FWIW its utility is in plotting out what we actually know about the real universe. It is asking, "If the material world exists, what evidence is there for that? Could it all be ideas?" It's always nice to question one's own assumptions, and that is a major part of a philosopher's work.
It's an investigation into the very foundations of knowledge. The answer to Berkeley's question is meaningful or enlightening no matter how you slice it.
As to "useful"... who knows? It is a search for knowledge. In a quest for knowledge it is often difficult to see what utility the knowledge you are looking for has. For instance, astrophysicists and cosmologists study the cosmic background radiation in an attempt to work out what happened after the big bang. How is that useful to know?

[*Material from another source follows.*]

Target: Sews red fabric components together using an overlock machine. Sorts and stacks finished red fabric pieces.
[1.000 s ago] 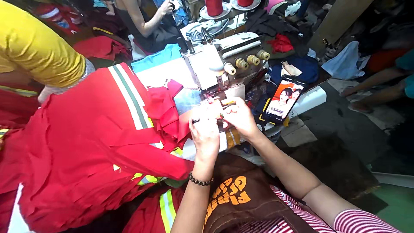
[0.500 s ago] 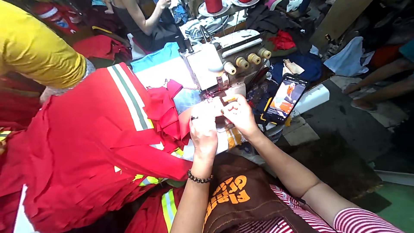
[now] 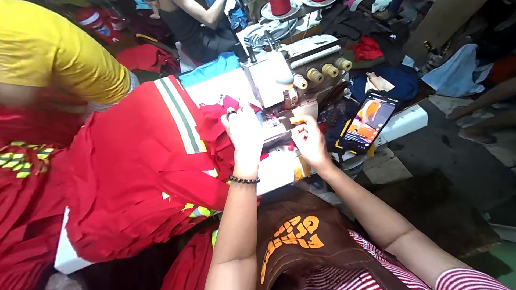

You can't say to an astrophysicist, "Show me how this is going to be useful information and THEN we will allow you to look for the answers." If that had happened, Galileo would have been prevented from proving that the earth revolved around the sun. After all, how useful is that bit of information to a 17th century European? We use that information for a lot of things now, but it would have been hard to argue back then how such information would have proved beneficial to the life of the average person.